Há exatos 411 dias, Alberto Valentim deixava o comando do Botafogo, poucos meses após ganhar o primeiro título da carreira à frente do clube. Passado tanto tempo, encontros entre o técnico e o alvinegro deixaram de ser comuns — foram dois, ambos com o treinador à frente do Vasco.

O duelo deste domingo, no entanto, vem carregado de uma inédita intranquilidade para ambas as partes: enquanto o Botafogo não sabe o que é vencer desde a parada para a Copa América, o Avaí, recém-assumido por Valentim, ainda não ganhou no Brasileirão, cenário que o técnico tenta reverter.

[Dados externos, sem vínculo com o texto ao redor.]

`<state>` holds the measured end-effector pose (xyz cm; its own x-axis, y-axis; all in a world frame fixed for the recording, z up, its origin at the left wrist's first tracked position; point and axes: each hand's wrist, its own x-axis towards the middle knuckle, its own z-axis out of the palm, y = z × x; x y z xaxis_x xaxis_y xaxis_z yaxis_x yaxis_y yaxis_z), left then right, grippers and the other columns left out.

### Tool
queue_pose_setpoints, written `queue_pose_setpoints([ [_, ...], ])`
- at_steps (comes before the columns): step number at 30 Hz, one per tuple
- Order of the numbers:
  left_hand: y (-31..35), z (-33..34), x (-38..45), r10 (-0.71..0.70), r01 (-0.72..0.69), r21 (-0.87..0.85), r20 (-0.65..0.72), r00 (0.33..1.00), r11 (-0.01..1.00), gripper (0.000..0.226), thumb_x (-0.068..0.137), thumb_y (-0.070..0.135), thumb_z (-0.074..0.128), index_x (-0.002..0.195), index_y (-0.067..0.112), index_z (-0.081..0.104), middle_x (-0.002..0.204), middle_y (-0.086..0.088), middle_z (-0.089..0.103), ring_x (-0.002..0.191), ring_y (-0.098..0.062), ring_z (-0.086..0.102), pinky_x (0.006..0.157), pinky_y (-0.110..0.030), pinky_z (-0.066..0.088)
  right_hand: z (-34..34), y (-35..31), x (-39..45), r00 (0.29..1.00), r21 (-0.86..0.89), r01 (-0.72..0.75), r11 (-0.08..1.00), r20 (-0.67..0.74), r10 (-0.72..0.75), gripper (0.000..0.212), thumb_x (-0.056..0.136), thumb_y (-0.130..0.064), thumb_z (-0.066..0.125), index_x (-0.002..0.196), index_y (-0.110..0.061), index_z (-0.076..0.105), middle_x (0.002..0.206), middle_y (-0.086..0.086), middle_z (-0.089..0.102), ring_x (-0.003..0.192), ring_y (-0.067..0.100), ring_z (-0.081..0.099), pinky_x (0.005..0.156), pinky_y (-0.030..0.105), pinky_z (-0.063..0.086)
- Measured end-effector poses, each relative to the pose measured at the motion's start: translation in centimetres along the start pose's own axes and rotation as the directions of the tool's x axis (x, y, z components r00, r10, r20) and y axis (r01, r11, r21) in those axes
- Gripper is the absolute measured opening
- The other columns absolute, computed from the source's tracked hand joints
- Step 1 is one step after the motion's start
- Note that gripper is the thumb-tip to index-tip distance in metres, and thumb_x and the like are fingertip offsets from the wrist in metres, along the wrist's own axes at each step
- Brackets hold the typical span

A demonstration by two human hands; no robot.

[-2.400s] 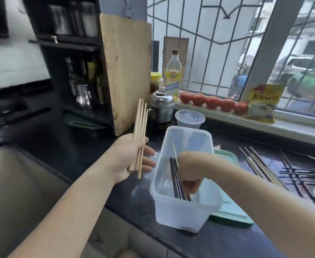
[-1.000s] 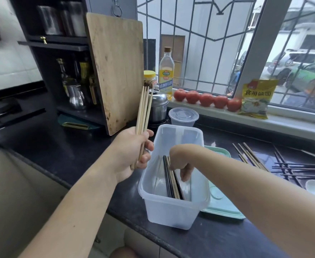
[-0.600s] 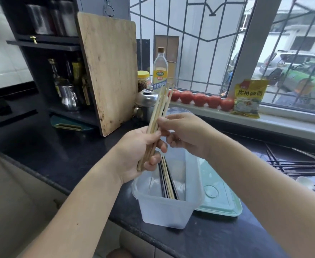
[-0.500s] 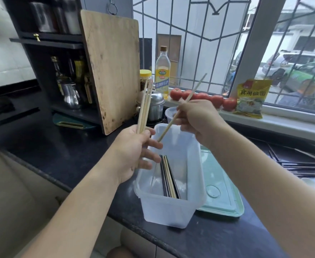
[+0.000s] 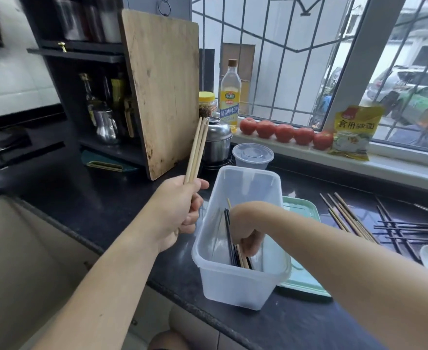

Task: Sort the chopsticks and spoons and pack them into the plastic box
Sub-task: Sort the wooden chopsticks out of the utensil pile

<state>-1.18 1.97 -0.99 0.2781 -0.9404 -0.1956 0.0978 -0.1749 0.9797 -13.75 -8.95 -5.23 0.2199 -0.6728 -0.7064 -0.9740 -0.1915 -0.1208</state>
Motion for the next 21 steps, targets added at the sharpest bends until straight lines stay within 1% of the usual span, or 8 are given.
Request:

Entre os poucos jogadores conhecidos de Valentim que permanecem no elenco alvinegro, Rodrigo Pimpão talvez seja o que carregue a mais pesada responsabilidade nos ombros. Substituto do artilheiro Erik em um sistema ofensivo que ainda amarga ineficiência, o atacante vem se adaptando a jogar por mais tempo do que o de costume, e ainda não conseguiu completar 90 minutos ao iniciar como titular. Foram duas partidas tímidas contra Flamengo e Atlético-MG, ainda que com uma pequena evolução observável.

Melhora no passe

A tendência é que, hoje, na Ressacada, a vida de Pimpão seja facilitada. Cícero, que atuou improvisado como zagueiro contra o Galo, deve retornar a sua posição de origem. A presença do experiente meia no setor ofensivo costuma elevar a qualidade dos passes e abrir espaços na marcação adversária, cenário favorável às costumeiras infiltrações pelas laterais.

— Criamos mais contra Flamengo e Atlético, mas temos ciência que não adianta criar e não fazer o gol. Precisamos dessa melhora ofensiva para ter melhores resultados, mas o caminho não está errado. Está certo. Precisamos dar uma resposta para terminar bem o campeonato — analisou o meia.